Honda rang our heartstrings when it introduced its nostalgia-tinged CB1100. Hearkening back to the iconic air-cooled CBs of the 1970s, this reinvention of the UJM (Universal Japanese Motorcycle) screams “Standard” to our eyes.
And like early UJMs, the all-new CB1100 proves adept at nearly any task thrown at it. A fairly low seat (31.3 inches) and relaxed handlebar placement welcome a rider into the CB’s pleasant cockpit that’s comfortable for anyone. Excellent clutch modulation and a tuned-for-torque 1140cc inline-Four engine ensure smooth getaways, aided by a crisp-shifting 5-speed tranny. Its engine size and substantial 540-pound curb weight imply ponderousness, but the CB’s handling is anything but. Riding on relatively skinny tires, its steering response is extraordinarily intuitive and light – you’d swear, if you didn’t know better, it was a 750 instead of an 1140.

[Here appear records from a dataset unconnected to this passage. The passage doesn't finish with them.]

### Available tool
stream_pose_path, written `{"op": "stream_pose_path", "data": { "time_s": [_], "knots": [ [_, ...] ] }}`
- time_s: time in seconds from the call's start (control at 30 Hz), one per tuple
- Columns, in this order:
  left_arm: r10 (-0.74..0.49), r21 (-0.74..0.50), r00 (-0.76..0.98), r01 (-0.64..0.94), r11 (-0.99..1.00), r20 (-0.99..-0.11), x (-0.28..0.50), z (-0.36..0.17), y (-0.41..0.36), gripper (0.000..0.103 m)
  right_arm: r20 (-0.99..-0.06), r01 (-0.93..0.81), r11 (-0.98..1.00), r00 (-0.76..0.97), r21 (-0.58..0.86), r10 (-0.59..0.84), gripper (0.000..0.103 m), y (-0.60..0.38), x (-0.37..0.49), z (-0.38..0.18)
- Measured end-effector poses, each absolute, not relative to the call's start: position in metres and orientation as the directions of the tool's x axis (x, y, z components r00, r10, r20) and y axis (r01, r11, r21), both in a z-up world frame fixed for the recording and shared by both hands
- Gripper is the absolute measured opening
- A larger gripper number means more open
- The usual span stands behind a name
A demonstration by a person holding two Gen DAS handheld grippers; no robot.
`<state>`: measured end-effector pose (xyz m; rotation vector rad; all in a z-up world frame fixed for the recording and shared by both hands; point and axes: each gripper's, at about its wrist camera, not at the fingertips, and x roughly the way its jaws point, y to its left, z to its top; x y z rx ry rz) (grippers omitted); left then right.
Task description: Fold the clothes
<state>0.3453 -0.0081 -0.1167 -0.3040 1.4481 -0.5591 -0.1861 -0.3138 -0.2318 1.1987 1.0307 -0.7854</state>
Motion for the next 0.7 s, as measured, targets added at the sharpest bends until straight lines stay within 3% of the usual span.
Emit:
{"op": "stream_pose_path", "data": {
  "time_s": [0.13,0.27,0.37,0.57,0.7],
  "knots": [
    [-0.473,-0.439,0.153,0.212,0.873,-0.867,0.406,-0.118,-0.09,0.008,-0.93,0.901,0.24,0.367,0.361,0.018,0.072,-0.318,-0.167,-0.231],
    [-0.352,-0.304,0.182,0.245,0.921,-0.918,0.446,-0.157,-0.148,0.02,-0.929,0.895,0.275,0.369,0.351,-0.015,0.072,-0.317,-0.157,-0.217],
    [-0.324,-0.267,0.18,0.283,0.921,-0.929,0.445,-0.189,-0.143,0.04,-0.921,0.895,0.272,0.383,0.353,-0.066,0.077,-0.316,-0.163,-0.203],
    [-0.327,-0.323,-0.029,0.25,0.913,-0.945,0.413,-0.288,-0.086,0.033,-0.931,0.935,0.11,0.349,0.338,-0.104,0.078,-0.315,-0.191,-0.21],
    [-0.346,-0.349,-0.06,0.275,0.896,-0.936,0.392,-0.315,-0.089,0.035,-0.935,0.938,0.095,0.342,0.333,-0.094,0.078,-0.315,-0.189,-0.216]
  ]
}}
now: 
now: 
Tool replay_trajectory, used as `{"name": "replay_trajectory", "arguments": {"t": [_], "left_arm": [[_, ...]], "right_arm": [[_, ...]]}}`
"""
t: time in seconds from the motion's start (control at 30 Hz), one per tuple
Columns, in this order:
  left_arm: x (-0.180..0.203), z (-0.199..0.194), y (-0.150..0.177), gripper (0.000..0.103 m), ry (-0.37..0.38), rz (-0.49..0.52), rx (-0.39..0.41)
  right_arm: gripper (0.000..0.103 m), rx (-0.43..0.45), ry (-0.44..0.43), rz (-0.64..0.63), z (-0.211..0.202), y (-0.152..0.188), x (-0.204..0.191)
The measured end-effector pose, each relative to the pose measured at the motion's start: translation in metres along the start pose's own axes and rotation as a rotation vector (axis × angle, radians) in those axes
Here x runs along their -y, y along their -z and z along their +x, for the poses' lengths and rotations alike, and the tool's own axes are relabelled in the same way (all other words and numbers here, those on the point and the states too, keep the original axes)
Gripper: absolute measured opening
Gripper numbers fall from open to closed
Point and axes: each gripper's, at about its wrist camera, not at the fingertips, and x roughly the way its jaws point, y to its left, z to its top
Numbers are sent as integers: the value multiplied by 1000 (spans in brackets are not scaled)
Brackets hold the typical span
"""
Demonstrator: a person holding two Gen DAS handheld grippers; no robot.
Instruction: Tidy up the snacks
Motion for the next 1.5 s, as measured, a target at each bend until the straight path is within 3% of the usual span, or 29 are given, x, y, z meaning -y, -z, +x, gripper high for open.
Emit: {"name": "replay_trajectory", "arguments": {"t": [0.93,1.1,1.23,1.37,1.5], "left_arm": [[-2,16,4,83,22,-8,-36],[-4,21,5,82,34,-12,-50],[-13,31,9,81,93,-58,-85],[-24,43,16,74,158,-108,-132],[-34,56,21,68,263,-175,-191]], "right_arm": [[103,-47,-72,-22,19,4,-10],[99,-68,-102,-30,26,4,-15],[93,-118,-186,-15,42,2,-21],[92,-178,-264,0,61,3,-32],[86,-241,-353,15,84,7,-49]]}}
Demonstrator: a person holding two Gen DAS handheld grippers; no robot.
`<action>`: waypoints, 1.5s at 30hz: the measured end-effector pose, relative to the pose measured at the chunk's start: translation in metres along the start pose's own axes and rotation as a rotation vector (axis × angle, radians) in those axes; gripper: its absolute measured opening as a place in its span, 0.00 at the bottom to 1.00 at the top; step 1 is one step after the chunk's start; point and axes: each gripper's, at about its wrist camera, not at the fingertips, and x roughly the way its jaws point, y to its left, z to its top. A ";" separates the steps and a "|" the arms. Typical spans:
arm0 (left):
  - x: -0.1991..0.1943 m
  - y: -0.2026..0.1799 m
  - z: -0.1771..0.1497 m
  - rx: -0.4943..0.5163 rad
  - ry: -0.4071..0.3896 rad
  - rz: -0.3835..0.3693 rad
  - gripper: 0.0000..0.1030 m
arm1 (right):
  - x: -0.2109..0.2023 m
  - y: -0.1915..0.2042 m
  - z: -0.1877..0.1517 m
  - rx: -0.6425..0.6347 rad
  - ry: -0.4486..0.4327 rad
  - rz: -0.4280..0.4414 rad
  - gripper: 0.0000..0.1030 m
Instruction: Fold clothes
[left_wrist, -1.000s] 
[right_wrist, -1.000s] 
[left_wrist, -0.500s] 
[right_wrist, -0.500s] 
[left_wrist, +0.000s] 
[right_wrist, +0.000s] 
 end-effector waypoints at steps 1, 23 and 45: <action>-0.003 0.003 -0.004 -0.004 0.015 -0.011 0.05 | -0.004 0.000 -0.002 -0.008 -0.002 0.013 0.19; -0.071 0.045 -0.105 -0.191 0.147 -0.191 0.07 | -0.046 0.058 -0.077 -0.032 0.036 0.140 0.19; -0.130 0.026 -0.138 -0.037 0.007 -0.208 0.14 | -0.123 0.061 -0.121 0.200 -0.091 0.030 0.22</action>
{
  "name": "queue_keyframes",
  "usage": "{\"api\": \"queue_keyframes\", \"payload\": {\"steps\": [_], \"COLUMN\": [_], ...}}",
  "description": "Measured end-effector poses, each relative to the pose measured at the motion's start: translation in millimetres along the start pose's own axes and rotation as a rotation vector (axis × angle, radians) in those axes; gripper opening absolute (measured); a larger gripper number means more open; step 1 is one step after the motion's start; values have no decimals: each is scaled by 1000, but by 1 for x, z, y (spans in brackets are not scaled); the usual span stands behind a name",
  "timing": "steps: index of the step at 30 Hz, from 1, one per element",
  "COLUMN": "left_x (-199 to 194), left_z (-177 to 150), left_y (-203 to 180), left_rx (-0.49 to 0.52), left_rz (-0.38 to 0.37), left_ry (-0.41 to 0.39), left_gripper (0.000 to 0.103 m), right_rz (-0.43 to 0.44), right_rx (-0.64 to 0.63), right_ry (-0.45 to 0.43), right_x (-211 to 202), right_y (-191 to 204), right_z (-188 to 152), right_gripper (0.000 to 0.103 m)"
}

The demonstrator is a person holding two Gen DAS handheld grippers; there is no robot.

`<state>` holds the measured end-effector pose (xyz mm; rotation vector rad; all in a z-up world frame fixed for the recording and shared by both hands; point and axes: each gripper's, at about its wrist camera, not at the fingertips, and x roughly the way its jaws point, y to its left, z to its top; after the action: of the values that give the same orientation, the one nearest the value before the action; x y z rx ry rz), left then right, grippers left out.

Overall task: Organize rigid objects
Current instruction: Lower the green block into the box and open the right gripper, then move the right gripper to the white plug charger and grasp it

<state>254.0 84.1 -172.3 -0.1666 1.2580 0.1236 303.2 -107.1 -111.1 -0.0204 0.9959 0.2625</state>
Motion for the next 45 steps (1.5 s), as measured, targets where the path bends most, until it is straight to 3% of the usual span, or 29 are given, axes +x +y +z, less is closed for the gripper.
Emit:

But it’s the CB1100’s immense curb appeal that mesmerizes riders who fondly remember the good old days of motorcycling. Its fuel tank looks like it just stepped out of a 1980 brochure, but its rich and deep paint is superior to anything from that era – indeed, superior to almost any factory paint job. Chrome fenders and a large brake lamp recall Honda’s heritage, as do the snaking CB400F-inspired four-into-one exhaust headers. “Elegant” is perhaps the best descriptor of the CB1100.
This homage to Honda’s past brings us back to a period before motorcycle categories became filleted into specialized products. The CB1100 is a simple and pure motorbike that’s exceedingly friendly and easy to ride. Admired males are sometimes described as being a man’s man. Honda’s CB1100 is a Standard’s Standard, and it deserves our praise as the best one of the year.
Best Standard Honorable Mention: Honda CB500F
When Honda pulled the wraps off its three-bike CB500 line during last winter’s International Motorcycle Shows tour, the reaction was almost unanimously positive. The impressive packages, powered by a 471cc parallel-Twin that is adequately speedy for nearly everyone, feature surprisingly low price tags and Honda’s stellar reputation for quality.
The CB500F is the bargain of the bunch, $500 cheaper than the fairing-equipped CBR500R, and its standard, upright riding position makes it preferable for around-town and commuting ease. Its handling is nimble and agile, and the fit and finish are typically Honda: that is to say, efficient and flawless.
But it was the CB’s feel and performance that left its biggest impression. Sure, it’s just a baby-step up from entry level, so we’re not talking about knuckle-whitening power here, but it easily outruns cagers in urban environments and also keeps pace with highway traffic without breaking a sweat. And while it boasts a commendably low 30.9-inch seat height, it feels less toy-like than its smaller-displacement competition and is a better fit for larger newbs.
The CB500F and its siblings sit in an unoccupied displacement segment, effectively eliminating much competition. Outgrowing a 250 or 300cc bike, the next step up the displacement chain are the twin-cylinder 650s, and that stair comes with a corresponding increase in price – Suzuki’s SFV650 retails for a full $2500 extra than the CB500F. It offers contemporary styling, nice instrumentation and enough power to keep ahead of traffic, plus a phenomenal 71-mpg mileage claim.
Well done, Honda. You’ve given those who clamor for a lightweight, affordable easy-to-ride standard something to aspire to – and swept the Standard category of our Motorcycles of the Year awards.